Shokr, M., Kirchlechner, C., Malyar, N. V., Ariunbold, U., Hartmann, R., Strueder, L. W., et al. (2020). In situ observations of single grain behavior during plastic deformation in polycrystalline Ni using energy dispersive Laue diffraction. Materials Science and Engineering A: Structural Materials Properties Microstructure and Processing, 772: 138778. doi:10.1016/j.msea.2019.138778.


Cite as: https://hdl.handle.net/21.11116/0000-0009-6716-B
Abstract
Energy dispersive X-ray Laue diffraction is applied to investigate the deformation behavior of individual grains in a polycrystalline nickel wire under tensile loading. 38 Laue spots are identified in the Laue pattern which originate from 9 separate grains.

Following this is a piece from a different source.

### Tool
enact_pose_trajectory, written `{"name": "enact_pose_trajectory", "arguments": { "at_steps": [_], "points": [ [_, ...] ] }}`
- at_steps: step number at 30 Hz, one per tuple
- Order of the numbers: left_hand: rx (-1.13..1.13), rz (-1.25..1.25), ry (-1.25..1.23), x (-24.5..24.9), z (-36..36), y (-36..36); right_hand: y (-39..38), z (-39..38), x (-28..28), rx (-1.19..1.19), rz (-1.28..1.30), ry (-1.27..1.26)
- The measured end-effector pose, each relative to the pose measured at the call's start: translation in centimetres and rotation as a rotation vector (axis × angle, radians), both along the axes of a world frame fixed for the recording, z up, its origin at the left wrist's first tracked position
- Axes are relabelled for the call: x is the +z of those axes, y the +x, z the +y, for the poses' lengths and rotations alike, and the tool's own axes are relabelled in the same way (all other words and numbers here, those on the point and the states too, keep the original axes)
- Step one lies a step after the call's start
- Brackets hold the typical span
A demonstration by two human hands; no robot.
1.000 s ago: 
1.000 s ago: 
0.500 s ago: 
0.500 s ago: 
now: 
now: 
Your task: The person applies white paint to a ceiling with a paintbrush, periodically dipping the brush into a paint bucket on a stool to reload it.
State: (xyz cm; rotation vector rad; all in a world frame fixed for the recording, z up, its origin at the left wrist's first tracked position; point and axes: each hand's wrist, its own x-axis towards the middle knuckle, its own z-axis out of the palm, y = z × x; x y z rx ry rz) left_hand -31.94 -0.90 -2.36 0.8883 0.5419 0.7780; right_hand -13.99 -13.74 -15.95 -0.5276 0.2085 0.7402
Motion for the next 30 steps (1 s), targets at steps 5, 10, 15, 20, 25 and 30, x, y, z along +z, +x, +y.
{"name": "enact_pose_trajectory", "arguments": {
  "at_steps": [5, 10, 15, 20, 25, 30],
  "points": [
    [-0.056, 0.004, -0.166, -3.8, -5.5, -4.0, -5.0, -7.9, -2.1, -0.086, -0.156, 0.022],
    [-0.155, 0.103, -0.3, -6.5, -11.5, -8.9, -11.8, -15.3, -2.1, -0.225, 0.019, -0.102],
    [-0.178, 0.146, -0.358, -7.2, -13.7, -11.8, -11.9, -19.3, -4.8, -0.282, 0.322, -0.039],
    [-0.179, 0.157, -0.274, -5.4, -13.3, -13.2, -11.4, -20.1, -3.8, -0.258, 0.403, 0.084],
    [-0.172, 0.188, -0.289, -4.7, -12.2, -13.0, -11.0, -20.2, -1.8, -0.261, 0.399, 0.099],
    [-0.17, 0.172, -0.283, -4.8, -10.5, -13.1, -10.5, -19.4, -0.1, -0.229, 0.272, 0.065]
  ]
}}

The simultaneous measurements of the Laue spot's position and energy obtained by using a 2D energy dispersive detector, allows to track the evolution of the 9 grains through multiple stages of deformation. Angular and spectral elongation (streaking) of the Laue spots increases as tensile loading is increased and is attributed to macroscopic texture changed and strain due to defect accumulation. On the single grain level, a correlation between crystallographic orientation and strain is investigated. Moreover, spatially resolved anisotropic deformation within a single grain is measured to increase at the grain boundaries. Comparison of the grain specific responses allow for development of a deformation scenario for the whole specimen. The presented experiment demonstrates an alternative protocol for the investigation of deformation mechanisms in polycrystalline materials. © 2019 Elsevier B.V.